3) Invest in multi-party verification exercises. Just as nuclear confidence building once depended on data exchanges and inspections, AI-era measures will need stress tests, red-team exercises, and bilateral or multilateral simulations that reveal failure modes before crises occur.
4) Regulate information warfare that directly alters bargaining payoffs. Labeling standards, provenance tools, and rapid rebuttal channels can blunt the strategic advantage of manufactured narratives in crises. Without such measures, the information environment will systematically bias beliefs in ways that promote miscalculation.
5) Institutionalize political responsibility. The symbolic cost of backing down matters. Democracies and other actors should preserve visible human authorship of coercive moves, thus maintaining audience costs and other political constraints that make commitments credible in traditional ways.
Each of these prescriptions is imperfect. They require cooperation under conditions of rivalry. They will be gamed. Yet they matter because they reintroduce the human and institutional variables that bargaining theory shows are decisive. Technological power can alter momentary incentives, but durable peace requires credible commitments that are recognized by others.
Finally, there is a deeper philosophical lesson. Bargaining is not merely an exercise in calculating best responses. It is a conversation about trust. Technologies alter what can be said and how quickly it can be said. They also change who speaks. If the art of diplomacy becomes a choreography between human statesmen and embedded algorithmic agents, we must ask what it means to assign moral responsibility for threats, promises, and mistakes. Without institutions that make humans answerable for machine-mediated coercion, we will migrate toward a world in which uncertainty about agency compounds uncertainty about intentions, and bargaining dissolves into a fog in which even sensible actors can misstep fatally.
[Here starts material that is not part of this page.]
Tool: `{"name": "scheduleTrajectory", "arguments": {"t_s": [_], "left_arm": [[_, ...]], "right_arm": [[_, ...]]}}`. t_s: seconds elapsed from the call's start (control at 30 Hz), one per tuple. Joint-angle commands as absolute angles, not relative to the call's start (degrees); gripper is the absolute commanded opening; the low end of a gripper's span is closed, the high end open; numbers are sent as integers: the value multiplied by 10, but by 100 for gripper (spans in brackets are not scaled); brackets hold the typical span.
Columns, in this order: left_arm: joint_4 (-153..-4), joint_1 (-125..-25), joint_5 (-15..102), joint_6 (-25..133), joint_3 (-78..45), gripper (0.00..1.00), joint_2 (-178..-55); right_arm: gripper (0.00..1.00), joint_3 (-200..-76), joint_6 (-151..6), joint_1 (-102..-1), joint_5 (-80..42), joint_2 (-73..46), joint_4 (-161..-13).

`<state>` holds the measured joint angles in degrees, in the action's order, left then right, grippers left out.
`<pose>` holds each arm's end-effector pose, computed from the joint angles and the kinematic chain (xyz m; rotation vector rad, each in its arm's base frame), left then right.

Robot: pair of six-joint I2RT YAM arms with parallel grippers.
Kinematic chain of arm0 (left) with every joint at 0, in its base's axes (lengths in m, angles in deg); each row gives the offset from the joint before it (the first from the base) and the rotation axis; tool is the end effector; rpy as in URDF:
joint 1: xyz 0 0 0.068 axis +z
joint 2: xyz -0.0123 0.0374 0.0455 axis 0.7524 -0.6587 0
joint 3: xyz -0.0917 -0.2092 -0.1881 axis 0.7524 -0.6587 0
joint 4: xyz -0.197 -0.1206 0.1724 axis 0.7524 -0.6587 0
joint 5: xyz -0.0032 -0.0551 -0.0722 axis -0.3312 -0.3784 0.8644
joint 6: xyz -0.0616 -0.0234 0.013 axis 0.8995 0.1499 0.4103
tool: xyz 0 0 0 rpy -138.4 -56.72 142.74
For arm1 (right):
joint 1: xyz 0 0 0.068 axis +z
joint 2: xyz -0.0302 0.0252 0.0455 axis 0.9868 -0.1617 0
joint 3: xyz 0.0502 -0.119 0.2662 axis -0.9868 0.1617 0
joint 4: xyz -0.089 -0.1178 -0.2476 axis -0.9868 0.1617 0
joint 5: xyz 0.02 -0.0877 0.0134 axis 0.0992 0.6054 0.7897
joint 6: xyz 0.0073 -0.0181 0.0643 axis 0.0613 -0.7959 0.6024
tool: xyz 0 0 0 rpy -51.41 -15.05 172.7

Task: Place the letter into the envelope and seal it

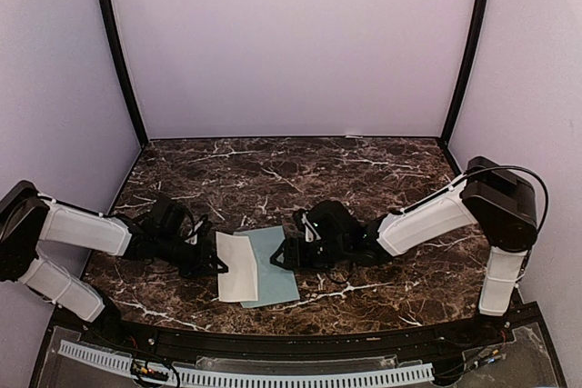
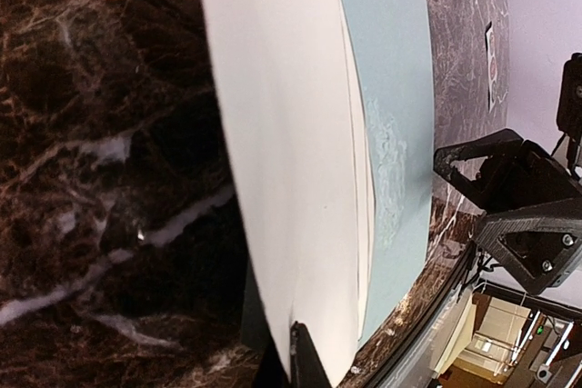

AI will not abolish bargaining. It will transform the tools and the tempo of bargaining. The challenge for scholars and policymakers is to ensure that the transformation expands the space for peaceful settlement rather than contracting it. That task is at once technical, political, and moral. It is the sort of task that requires philosophers and engineers, diplomats and soldiers, to learn to speak the same language about risk, verification, and responsibility.